Faced with the outcry in his camp, US President Joe Biden has decided to break with Donald Trump's strategy regarding the reception of refugees.

He announced Monday raised from 15,000 to 62,000 the number that would be admitted for the current year.

The Democrats had found incomprehensible his hesitations. 

US President Joe Biden finally decided on Monday to increase the number of refugees admitted to the United States from 15,000 to 62,500 for the current year, after procrastination that had earned him strong criticism in his camp.

"Today, I am changing the annual admission threshold for refugees in the United States from 62,500," said the tenant of the White House in a statement.

His decision, in mid-April, to temporarily keep the historically low ceiling of 15,000 people set by Donald Trump had caused an outcry within the Democratic camp.

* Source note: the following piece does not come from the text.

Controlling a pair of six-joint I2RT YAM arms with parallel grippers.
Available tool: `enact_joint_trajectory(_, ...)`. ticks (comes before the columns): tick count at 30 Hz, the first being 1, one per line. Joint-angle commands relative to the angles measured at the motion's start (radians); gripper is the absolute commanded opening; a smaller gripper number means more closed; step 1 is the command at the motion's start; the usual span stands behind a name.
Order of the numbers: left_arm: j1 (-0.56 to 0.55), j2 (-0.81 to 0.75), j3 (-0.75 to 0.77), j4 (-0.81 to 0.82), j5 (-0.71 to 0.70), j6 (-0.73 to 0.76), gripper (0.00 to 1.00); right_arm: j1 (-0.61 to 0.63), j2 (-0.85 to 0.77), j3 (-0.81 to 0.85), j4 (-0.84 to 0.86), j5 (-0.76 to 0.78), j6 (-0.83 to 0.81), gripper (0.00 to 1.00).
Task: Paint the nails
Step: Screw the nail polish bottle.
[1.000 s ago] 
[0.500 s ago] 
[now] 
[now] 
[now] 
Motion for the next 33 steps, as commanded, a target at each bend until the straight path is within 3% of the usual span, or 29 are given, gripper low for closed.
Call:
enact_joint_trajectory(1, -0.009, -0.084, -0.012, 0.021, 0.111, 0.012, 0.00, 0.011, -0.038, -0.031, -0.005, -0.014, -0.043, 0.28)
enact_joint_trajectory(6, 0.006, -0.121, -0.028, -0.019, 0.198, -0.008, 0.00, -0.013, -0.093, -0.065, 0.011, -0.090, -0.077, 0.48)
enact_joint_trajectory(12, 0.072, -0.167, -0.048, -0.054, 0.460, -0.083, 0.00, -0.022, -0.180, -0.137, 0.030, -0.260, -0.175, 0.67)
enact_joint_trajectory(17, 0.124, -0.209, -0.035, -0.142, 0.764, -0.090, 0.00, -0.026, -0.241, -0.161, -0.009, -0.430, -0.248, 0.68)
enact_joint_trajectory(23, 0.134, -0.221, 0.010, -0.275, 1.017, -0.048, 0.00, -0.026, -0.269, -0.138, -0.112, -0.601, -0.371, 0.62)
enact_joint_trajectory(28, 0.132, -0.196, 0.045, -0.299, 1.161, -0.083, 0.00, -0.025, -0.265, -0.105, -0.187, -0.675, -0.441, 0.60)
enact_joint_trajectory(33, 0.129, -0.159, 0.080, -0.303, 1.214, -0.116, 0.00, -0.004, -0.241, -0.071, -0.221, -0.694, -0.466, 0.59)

Criticized by the left wing of the party

The Democratic chairman of the Senate Foreign Affairs Committee, Bob Menendez, denounced a "terribly low" number. The deputy Alexandria Ocasio-Cortez, figure of the left wing of the party, had denounced a choice "absolutely unacceptable". "Biden promised to welcome immigrants, and people voted for him on the basis of that promise. Maintaining the xenophobic and racist policies of the Trump administration" is "just plain wrong," she tweeted.

For the following year, Joe Biden set a threshold of 125,000 refugees, while stressing that this goal, like that of the current year, would be difficult to achieve due to the need to "rebuild" the admissions program. refugees. "We are working hard to repair the damage of the past four years," he said.